As mentioned, I am the upstream author for ufw as well as the Debian
maintainer for ufw and I had a choice to either cherrypick the changes
and apply as patches in a 0.36.1-5 release or to gather them all into a
0.36.2-1 release. I chose the later since I didn't expect there to be a
problem. Practically speaking though, it would've been essentially the
same.
Importantly, ufw had very good coverage via unit tests and functional
tests which are both part of the package build. There are additional
runtime functional tests that are part of autopkgtests that run on a
live system. It migrated to Ubuntu 23.10 and passed its build and
autopkgtests too.
ufw is also a leaf package and not installed by default or as part of
any tasks. Upgrades were manually tested from 0.36.1-4.1 to 0.36.2-1 on
bookworm.
I'll outline the changes below.
## Upstream ChangeLog:
* src/ufw-init-functions: set default policy after loading rules. Thanks to
Mauricio Faria de Oliveira. (LP: #1946804)
This was already in 0.36.1-2 and I simply pulled it upstream. It was
debian/patches/0004-set-default-policy-after-load.patch
* doc/ufw.8:
- document 'insert' and 'prepend' can't be used to update comments
(LP: #1927737)
This is new to 0.36.2, but only a documentation change to make existing
functionality clearer. I feel this is a useful usability improvement for
bookworm users.
* src/backend_iptables.py: remove unreachable code (LP: #1927734)
This is new to 0.36.2 but a very minor change:
https://git.launchpad.net/ufw/commit/?h=release/0.36&id=dc350c53c9bc8bad8d9cbd810adf53111bcd5c10
This is safe to remove due to this line a few lines before it:
https://git.launchpad.net/ufw/tree/src/backend_iptables.py?h=release/0.36&id=dc350c53c9bc8bad8d9cbd810adf53111bcd5c10#n997
(ie, line 997 is already doing an 'position > len(rules)' check so it is
safe to remove the unreachable code in the aforementioned commit). This
change could've been omitted for bookworm, but is also harmless.
* src/util.py:
- properly parse /proc/pid/stat for WSL (LP: #2015645)

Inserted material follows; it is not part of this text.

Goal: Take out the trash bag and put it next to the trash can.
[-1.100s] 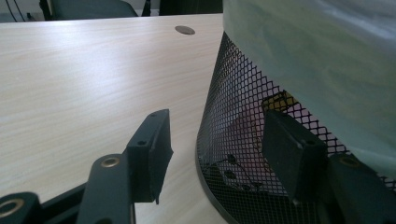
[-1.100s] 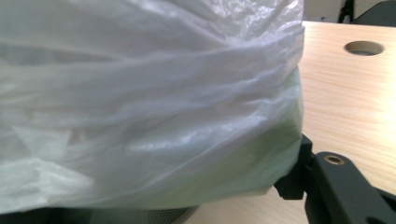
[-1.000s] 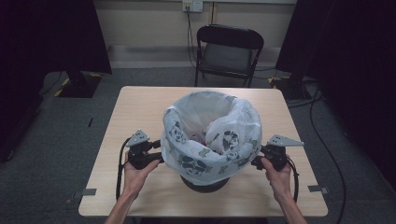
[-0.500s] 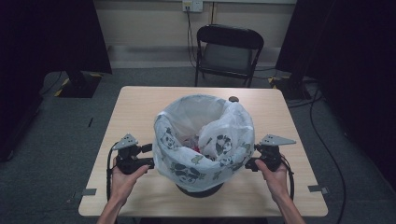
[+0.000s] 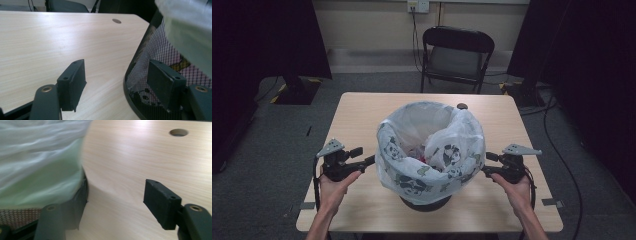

This is one of the main reasons why I wanted an update for bookworm
since I wanted bookworm users on WSL to have a functional ufw. The
change is here:
https://git.launchpad.net/ufw/commit/?h=release/0.36&id=55669b732255c224343605272b793ae3fd534557
Unit tests existed for prior behavior and new tests were added for the
bug fix. I feel this is an important bug fix for for bookworm users
since without it, ufw fails to run on WSL.
* src/util.py:
- mitigate odd length string with unhexlify (Closes: 1034568)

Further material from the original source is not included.